_Problem to work on_
Write out all the data verbatim. Skip images.

_Supplied information_
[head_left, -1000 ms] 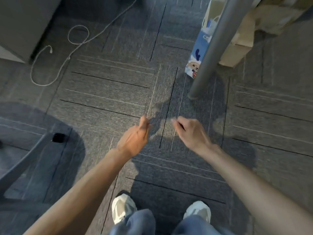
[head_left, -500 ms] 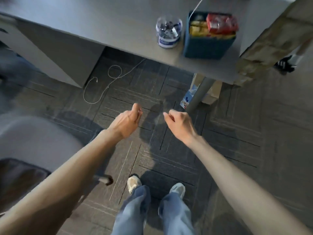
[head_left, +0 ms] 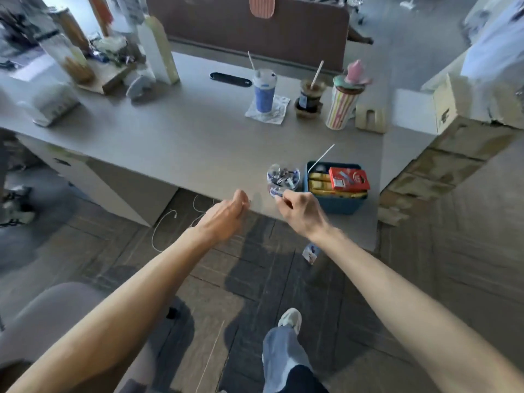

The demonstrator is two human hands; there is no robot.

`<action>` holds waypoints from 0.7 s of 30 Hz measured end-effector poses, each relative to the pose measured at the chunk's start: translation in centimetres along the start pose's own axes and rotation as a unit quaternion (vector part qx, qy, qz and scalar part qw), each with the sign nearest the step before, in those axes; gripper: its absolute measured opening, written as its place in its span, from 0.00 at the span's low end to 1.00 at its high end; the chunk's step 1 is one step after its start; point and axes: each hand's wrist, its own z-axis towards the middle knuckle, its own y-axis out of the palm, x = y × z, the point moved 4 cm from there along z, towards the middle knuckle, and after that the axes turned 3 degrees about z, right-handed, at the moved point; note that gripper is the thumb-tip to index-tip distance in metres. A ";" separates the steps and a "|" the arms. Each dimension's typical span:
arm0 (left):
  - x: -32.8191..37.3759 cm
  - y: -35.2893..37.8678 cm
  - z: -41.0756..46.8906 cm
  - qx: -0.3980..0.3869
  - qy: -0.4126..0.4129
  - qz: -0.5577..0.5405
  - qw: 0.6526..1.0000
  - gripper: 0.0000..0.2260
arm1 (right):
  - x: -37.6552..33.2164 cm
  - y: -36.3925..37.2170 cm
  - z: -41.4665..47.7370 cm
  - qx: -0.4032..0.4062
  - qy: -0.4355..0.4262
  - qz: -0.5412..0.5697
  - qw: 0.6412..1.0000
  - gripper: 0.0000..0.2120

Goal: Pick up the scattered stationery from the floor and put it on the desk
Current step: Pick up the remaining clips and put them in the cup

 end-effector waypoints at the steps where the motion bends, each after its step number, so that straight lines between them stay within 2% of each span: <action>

_Reply to the exercise_
[head_left, -1000 ms] 
[head_left, -500 ms] 
[head_left, +0 ms] 

The demonstrator is two human hands; there is no robot.

`<action>` holds waypoints from 0.7 s of 30 Hz measured end-effector poses, each relative to the pose measured at the chunk's start: translation in centimetres along the start pose's own axes and rotation as a unit quaternion (vector part qx, qy, qz and scalar part qw), each with the sign nearest the step before, in those axes; gripper: its absolute measured opening, written as its place in its span, from 0.00 at the span's low end to 1.00 at its high end; the chunk's step 1 is one step after its start; point and axes: each hand's wrist, its own z-axis towards the middle knuckle, its own y-axis out of the palm, x = y × z, the point moved 4 cm from there along z, towards the middle knuckle, and after that the axes turned 3 degrees about z, right-handed, at the moved point; note that gripper is the thumb-tip to index-tip distance in metres. A ";" separates the steps and a "|" the arms. Each dimension's typical span:
arm0 (left):
  - x: -32.8191..37.3759 cm
  - y: -35.2893..37.8678 cm
  - z: -41.0756..46.8906 cm
  - qx: -0.3980..0.3869
  - qy: -0.4126..0.4129
  - qz: -0.5577..0.5405
  - qw: 0.6526..1.0000
  - gripper: 0.0000..0.2260
arm1 (right):
  - x: -37.6552..33.2164 cm
  - y: -36.3925..37.2170 cm
  - z: -41.4665..47.7370 cm
  - qx: -0.4032..0.4062
  - qy: -0.4355..0.4262
  - qz: -0.5412..0.5697
  - qw: 0.6412..1.0000
  - gripper: 0.0000..0.2120

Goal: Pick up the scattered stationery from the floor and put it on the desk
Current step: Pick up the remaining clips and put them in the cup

 end-effector waypoints at the steps where the motion bends, each after its step number, so that straight lines between them stay within 2% of each span: <action>

With this, the exercise is complete.